Maureen O'Carroll (; 29 March 1913 – 9 May 1984) was an Irish Labour Party politician who served as a Teachta Dála (TD) for the Dublin North-Central constituency from 1954 to 1957. She led the way with women border guards and ensuring that the word "illegitimate" no longer appeared on birth certificates.

Background
She was the eldest child of Michael McHugh and Elizabeth O’Dowd. Her father had been a participant in the Easter Rising as well as a journalist, and was very influential upon her. She was educated at Jesus and Mary College in Gortnor Abbey in Crossmolina, County Mayo on a scholarship before moving to University College Galway. She returned to Gortnor Abbey to become a Novitiate (novice nun), however, she later decided not to commit to that life. By 1936, she was a civil servant and had married her husband Gerard. Later she became school teacher and mother of eleven children (including comedians Brendan and Eilish O'Carroll).

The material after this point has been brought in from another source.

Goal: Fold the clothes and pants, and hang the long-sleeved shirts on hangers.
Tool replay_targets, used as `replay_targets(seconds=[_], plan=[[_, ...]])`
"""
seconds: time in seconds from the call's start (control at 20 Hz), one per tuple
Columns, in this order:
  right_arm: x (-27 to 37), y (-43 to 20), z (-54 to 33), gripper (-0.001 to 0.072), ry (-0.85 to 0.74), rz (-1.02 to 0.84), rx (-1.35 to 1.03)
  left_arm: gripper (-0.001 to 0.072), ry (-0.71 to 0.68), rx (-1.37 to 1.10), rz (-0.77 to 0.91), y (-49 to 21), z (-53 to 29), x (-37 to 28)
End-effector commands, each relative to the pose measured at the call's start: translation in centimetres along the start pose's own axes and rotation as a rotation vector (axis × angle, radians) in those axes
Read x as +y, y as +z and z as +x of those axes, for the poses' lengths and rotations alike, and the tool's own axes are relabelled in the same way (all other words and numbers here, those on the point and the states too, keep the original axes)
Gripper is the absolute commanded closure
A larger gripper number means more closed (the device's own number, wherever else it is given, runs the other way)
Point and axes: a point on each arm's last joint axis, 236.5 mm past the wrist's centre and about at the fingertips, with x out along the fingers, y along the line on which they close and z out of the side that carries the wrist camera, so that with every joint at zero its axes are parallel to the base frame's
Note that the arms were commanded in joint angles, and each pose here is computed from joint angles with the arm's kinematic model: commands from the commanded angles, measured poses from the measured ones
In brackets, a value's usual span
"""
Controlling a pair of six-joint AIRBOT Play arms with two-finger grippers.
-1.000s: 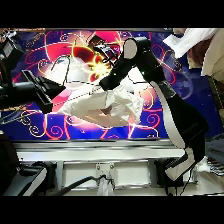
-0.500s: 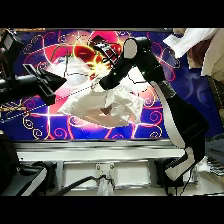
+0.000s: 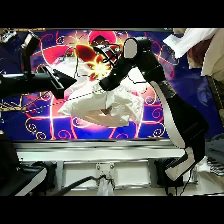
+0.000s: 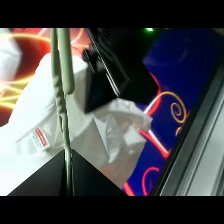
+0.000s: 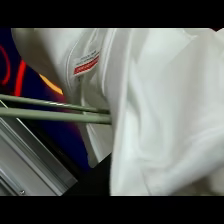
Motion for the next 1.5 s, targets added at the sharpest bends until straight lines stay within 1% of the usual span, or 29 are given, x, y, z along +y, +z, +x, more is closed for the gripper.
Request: replay_targets(seconds=[0.0,0.1,0.25,0.3,0.55,0.8,1.1,1.25,1.35,1.4,1.45], plan=[[1.7,-1.7,-0.4,0.0689,0.062,-0.013,0.066,0.0701,-0.040,-0.061,-0.032,0.8,2.0,1.2],[2.6,-1.6,-1.2,0.0689,0.058,-0.033,0.046,0.0701,-0.004,-0.068,-0.054,0.5,3.0,3.0],[3.7,-1.6,-2.3,0.0689,0.054,-0.057,0.023,0.0701,-0.054,-0.101,-0.065,0.4,4.8,3.6],[4.1,-1.6,-2.5,0.0689,0.055,-0.061,0.019,0.0701,-0.086,-0.128,-0.088,0.6,5.5,3.7],[4.6,-1.2,-3.1,0.0689,0.049,-0.053,-0.011,0.0701,-0.335,-0.262,-0.221,1.4,8.0,2.3],[4.9,-0.3,-4.1,0.0690,0.045,-0.020,-0.070,0.0701,-0.462,-0.229,-0.310,-1.9,10.5,2.4],[7.6,-0.5,-6.6,0.0690,0.100,-0.012,-0.125,0.0701,-0.554,-0.416,-0.427,-0.6,11.2,4.2],[8.8,-0.5,-7.4,0.0690,0.137,-0.019,-0.141,0.0701,-0.544,-0.465,-0.479,-0.7,11.8,5.7],[8.7,-0.2,-7.7,0.0690,0.127,-0.019,-0.162,0.0700,-0.529,-0.550,-0.533,0.4,11.0,7.6],[8.2,0.3,-7.7,0.0690,0.109,-0.015,-0.183,0.0700,-0.525,-0.605,-0.535,1.1,10.3,8.3],[7.2,1.0,-7.7,0.0690,0.063,-0.011,-0.213,0.0700,-0.527,-0.640,-0.545,1.6,9.6,8.9]])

O'Carroll died in 1984, shortly after her grandson Danny was born, his sister Fiona was just 3 years old at the time.

Political career
She entered politics as a founder of the Lower Prices Council, which campaigned against high prices, scarcity and black marketeering in the aftermath of World War II.

She was elected to Dáil Éireann on her first attempt, at the 1954 general election to the 15th Dáil, when she was the third candidate to be elected in the three-seat Dublin North–Central constituency, defeating sitting Fianna Fáil TD Colm Gallagher. She served as Labour's Chief Whip from 1954 to 1957, and was the first woman to hold that position in any Irish political party.

During her time as a TD, she was credited with introducing female members to the Garda Síochána, then known as Ban Gardaí (Women Guards). The Ban Gardaí would later serve as her guard of honour at her funeral in 1984. She is also credited as helping to remove the status of "illegitimate" from birth certificates.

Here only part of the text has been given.